King Gyanendra, after responding to protests and a general strike with a curfew, federal troops, and suppression of the media, announced that he was reinstating the parliament that he previously dissolved. The efforts and bravery of the Nepalese people have been rewarded here, and the power of the people has been reiterated.

A government that does not have the support of the majority of its people will fail. I am certainly happy that no intervention was necessary and that the violence did not escalate more than it did. In my previous post on the subject I emplored the Nepalese people to stand up and solve their own problems, and they clearly did that effectively.

Because the people of Nepal were united against a common enemy, they were able to overlook smaller differences in favor of a common cause. A common enemy is one of the most powerful advantages of a united group.
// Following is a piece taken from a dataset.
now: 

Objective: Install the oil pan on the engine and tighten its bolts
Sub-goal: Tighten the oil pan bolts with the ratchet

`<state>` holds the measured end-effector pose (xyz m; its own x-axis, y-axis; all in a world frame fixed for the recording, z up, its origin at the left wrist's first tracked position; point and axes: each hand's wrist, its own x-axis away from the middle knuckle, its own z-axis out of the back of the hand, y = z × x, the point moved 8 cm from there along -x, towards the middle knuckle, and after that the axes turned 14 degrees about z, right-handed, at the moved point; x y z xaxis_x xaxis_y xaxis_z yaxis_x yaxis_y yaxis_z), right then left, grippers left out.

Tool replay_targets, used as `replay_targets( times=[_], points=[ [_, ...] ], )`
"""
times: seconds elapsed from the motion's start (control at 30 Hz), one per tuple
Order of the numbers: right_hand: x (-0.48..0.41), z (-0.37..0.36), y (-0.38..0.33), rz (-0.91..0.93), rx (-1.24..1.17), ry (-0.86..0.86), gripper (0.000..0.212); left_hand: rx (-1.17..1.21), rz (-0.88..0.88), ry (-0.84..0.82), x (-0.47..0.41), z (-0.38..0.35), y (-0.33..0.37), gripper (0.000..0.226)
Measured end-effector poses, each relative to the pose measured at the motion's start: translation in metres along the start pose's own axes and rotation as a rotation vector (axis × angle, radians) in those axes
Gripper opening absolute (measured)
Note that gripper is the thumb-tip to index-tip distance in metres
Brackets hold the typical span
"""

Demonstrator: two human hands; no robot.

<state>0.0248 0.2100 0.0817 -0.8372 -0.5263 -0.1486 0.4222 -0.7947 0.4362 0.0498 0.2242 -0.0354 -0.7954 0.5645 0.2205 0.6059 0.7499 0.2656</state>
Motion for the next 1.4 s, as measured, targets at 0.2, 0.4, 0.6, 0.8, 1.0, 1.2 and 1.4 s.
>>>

If the situation in Nepal was not evidence of that, where all major political parties including Maoist rebels cooperated against an oppressive regime, I'm not sure what is.

Sunday, April 16, 2006

Iran makes people nervous

Certainly, no one minds if Iran pursues nuclear technology for domestic energy purposes. Well, at least most people wouldn't. Okay maybe they would. The point is, who can be sure that Iran doesn't have the intention of developing nuclear weapons?

There are signs that Iran wishes to cooperate with the diplomatic community and is not hiding anything. Such a sign would be President Ahmedinejad's intention to cooperate with the IAEA and Mohamed ElBaradei.

However, Iran has reportedly been expanding and reinforcing their nuclear enrichment facilities. There are also plenty of motives for Iran to develop nuclear weapons. They want to be taken seriously by the west. Even more worrisome is their connection to terrorist networks.

There has been a significant amount of talk about a military response by the west. Such a response would, in my opinion, worsen things. If there is a solution to this problem, it will be through diplomatic efforts, and if necessary, economic sanctions. An invasion of a country such as North Korea or Iran is giving those people an excuse to hate the west, and is showing the people of those countries that the United States and Great Britain are exactly what their extremist leaders tell them: tyrants who want to control weaker countries and their resources. Let's not resort to aggression and prove them right.

Not to mention the fact that another military engagement on top of Iraq and Afghanistan would cost the United States even more money. Our money would go to a war that would further fuel the rage and the cause of militant hatred of western culture.